When you look at this example, you will see that a bunch of variables, such as $purposeBrief and $tablesAffected, are being set. They are used as values of the hash called $documentation. $documentation is in turn passed as a value to the initialize() method. You will also notice that Perl's HEREDOC syntax is used. The setting of the variables begins with, eg, <<PLUGIN_PURPOSE and ends with, eg, PLUGIN_PURPOSE. This is Perl's way of allowing you to create paragraph-style strings without worrying about quoting or metacharacters such as \n.

The documentation is shown to the user when he or she uses the help flag, or when he or she makes a command line error.

The documentation is formatted using Perl's documentation generation facility, pod. This means that you can include simple pod directives in your documentation to, say, emphasize a word. Run the command perldoc perlpod for more information

The run()Method

Plugins are run by a command called ga (which stands for "GUS application"). ga constructs the plugin (by calling its new() method) and then runs the plugin by calling its run() method.

The purpose of the run() method is to provide at a glance the structure of the plugin. It should be very concise and under no circumstances be longer than one screen. A good practice, when reasonable, is for the run() method to call high level methods that return the objects to be submitted to the database, and then to submit them in the run() method. This way, a reader of the run() method will know just what is being written to the database, which is the main purpose of a plugin.

The run() method is expected to return a string describing the result of running the plugin. An example would be "inserted 3432 sequences".

The Pointer Cache

The pointer cache is a somewhat infamous component of the GUS object layer.
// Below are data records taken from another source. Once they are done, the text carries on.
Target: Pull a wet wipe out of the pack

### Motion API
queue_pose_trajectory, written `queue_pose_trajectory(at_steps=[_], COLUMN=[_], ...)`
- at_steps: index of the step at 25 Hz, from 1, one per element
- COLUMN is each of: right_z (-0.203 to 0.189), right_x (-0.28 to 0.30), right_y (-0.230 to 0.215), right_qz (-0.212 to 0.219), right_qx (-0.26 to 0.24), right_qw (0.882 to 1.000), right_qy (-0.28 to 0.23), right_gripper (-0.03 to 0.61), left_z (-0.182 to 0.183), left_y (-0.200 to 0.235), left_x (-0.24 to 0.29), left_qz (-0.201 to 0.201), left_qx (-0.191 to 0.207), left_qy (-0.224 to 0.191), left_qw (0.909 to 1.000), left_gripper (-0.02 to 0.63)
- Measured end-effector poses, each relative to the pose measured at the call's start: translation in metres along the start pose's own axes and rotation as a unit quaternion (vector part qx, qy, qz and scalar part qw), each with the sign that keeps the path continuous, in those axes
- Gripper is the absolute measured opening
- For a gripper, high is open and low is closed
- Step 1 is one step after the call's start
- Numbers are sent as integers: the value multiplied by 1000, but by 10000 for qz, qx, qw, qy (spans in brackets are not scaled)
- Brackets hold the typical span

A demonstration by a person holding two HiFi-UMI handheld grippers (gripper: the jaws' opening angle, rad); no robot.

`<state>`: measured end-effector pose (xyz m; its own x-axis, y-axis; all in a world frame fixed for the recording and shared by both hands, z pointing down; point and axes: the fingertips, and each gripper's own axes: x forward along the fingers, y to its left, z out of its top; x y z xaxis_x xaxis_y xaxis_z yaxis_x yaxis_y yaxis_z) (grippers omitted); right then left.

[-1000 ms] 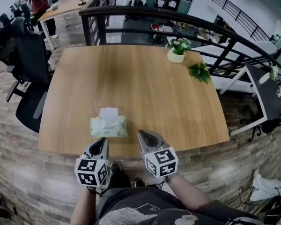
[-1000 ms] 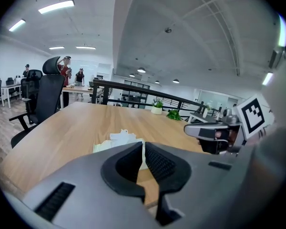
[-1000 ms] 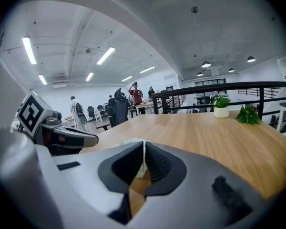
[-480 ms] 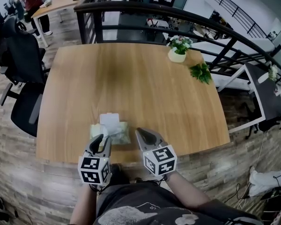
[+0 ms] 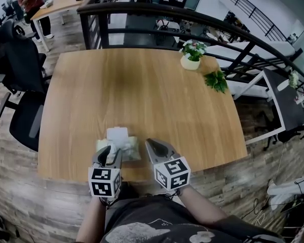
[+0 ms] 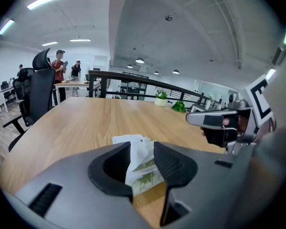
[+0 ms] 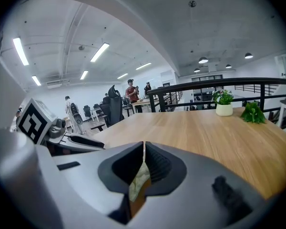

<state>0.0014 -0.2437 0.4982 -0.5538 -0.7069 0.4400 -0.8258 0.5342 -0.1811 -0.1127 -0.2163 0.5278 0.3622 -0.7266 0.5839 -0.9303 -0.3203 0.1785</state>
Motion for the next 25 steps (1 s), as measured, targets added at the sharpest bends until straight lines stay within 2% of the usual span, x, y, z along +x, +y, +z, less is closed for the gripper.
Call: queue_pose_trajectory(at_steps=[11,16,25], right_z=[-3,-3,-2], right_x=[4,6,13], right_y=[2,6,18], right_qz=[53,135,377], right_qx=[-4,-36,-96], right_qw=[10000,9998,9990], right_qy=[75,104,213], right_gripper=[26,26,26], left_z=[-10,-8,-5], left_y=[13,15,24], left_x=[4,2,-2], left_qz=[199,169,136], left_qx=[-194,-288,-315], left_qy=[235,212,209], left_qw=[9993,9992,9992], left_gripper=[141,43,20])
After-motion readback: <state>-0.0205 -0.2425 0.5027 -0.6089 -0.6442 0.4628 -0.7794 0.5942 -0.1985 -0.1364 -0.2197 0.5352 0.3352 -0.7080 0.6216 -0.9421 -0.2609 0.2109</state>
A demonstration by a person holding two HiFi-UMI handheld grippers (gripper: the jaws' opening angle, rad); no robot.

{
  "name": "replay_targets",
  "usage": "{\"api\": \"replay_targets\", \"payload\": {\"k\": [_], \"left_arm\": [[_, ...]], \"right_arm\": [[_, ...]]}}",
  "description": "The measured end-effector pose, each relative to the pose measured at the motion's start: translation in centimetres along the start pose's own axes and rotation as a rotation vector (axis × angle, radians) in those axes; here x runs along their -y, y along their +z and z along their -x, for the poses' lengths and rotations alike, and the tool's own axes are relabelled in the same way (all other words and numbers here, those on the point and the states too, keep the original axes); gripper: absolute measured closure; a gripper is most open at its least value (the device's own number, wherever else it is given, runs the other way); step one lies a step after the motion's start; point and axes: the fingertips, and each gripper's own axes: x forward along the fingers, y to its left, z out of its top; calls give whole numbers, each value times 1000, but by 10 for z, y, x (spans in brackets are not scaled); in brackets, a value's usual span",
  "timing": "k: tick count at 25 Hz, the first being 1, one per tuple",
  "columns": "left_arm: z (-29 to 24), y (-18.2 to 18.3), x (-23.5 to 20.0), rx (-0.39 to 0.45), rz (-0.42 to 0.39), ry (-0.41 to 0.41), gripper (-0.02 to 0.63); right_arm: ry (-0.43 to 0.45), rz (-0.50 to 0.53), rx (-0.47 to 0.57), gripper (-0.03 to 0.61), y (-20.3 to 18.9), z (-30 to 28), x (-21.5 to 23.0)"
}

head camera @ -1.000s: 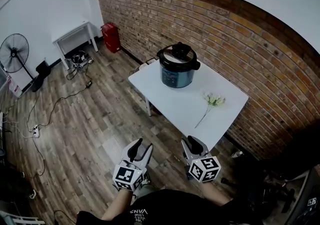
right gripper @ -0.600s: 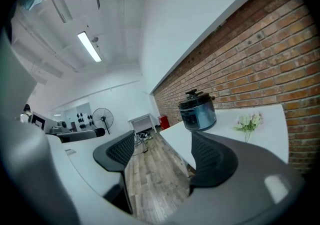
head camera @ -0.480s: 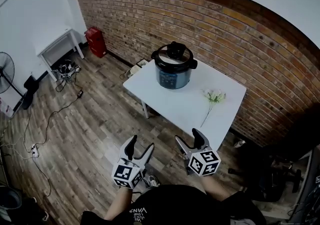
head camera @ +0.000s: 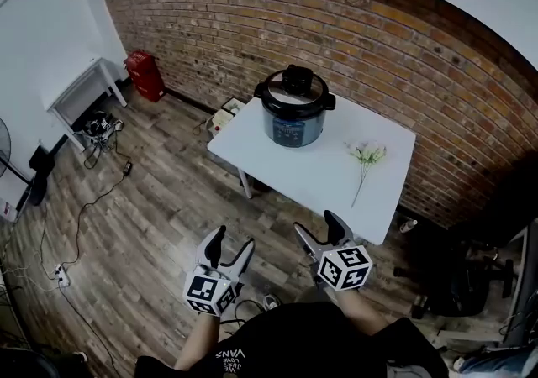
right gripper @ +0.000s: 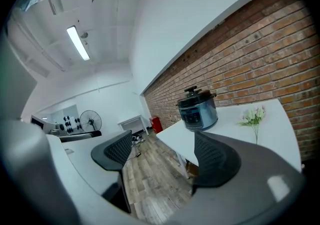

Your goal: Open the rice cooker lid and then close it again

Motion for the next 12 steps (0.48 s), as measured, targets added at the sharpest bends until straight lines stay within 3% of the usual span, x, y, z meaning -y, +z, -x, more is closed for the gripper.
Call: {"api": "replay_targets", "payload": {"k": [12], "left_arm": [[-49, -5, -37, -15, 3, -35, 324]], "right_arm": [[-48, -46, 0, 195, 12, -50, 32]]}}
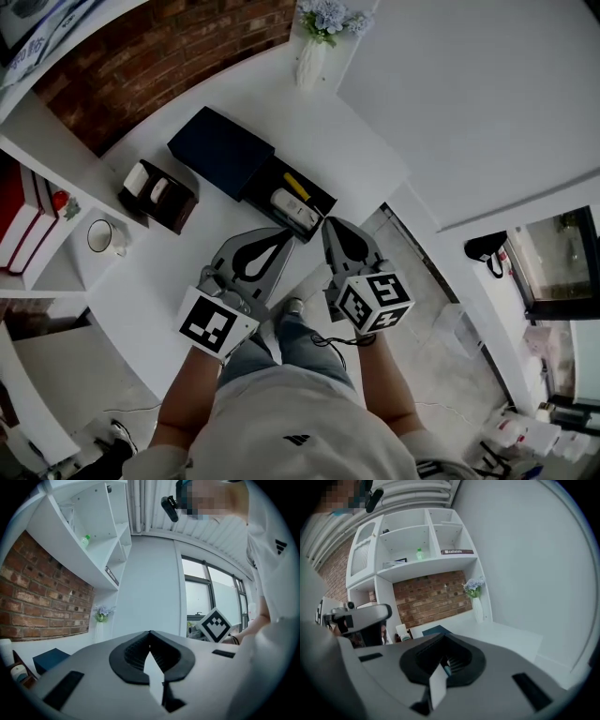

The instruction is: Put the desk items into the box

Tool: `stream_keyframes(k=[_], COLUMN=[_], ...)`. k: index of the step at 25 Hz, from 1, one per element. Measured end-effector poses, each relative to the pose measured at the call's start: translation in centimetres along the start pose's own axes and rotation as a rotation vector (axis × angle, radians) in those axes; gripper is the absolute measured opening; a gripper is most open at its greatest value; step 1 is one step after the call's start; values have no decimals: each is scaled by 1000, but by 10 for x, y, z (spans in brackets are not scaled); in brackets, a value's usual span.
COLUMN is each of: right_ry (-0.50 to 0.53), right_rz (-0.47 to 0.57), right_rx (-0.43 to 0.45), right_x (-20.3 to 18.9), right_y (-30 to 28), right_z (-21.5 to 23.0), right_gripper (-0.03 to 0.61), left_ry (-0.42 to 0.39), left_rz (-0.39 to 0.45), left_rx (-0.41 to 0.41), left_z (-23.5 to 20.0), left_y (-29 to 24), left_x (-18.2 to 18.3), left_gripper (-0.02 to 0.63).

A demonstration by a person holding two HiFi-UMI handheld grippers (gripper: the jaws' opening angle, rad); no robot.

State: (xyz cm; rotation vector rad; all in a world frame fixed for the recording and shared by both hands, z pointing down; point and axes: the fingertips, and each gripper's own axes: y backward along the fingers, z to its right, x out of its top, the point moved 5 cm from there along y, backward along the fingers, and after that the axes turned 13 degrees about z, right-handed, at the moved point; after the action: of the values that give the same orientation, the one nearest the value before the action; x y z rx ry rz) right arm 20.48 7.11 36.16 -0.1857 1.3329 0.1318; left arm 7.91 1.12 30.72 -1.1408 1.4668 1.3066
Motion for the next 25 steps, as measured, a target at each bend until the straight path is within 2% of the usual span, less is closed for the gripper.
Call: stream_keyframes(k=[6,13,25], right_ry=[-10,25,49], right_rz=[78,139,219], right_rx=[7,8,94], right_x=[24,43,58], right_y=[28,55,81], right_z=[-10,-21,-48], right_gripper=[8,8,8], left_ry=[4,10,5], left_rz=[-6,-8,-15], left_rx=[-83,-157,-186], left_z=[19,40,56], left_y=[-8,-16,-14], left_x=[0,0,1], left_gripper=[12,11,11])
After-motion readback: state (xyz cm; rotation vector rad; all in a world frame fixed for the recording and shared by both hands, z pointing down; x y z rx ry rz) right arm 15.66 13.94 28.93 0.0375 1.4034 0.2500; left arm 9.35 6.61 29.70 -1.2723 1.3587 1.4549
It is a memory management facility that was designed to steer around poor garbage collection in Perl (in 2000). Whether or not is still needed is another matter because it is part of the object layer for now. The pointer cache is a way for the plugin to re-use objects that have been allocated but are no longer in active use. Because Perl was not properly garbage collecting objects when they were no longer referred to, the memory footprint of plugins was getting huge.

As a plugin developer what you need to know is that at points in your code where you no longer need any of the GUS objects that you have created (typically at the bottom of your outermost loop, you should call the Plugin.pm method undefPointerCache(). This method clears out the cache.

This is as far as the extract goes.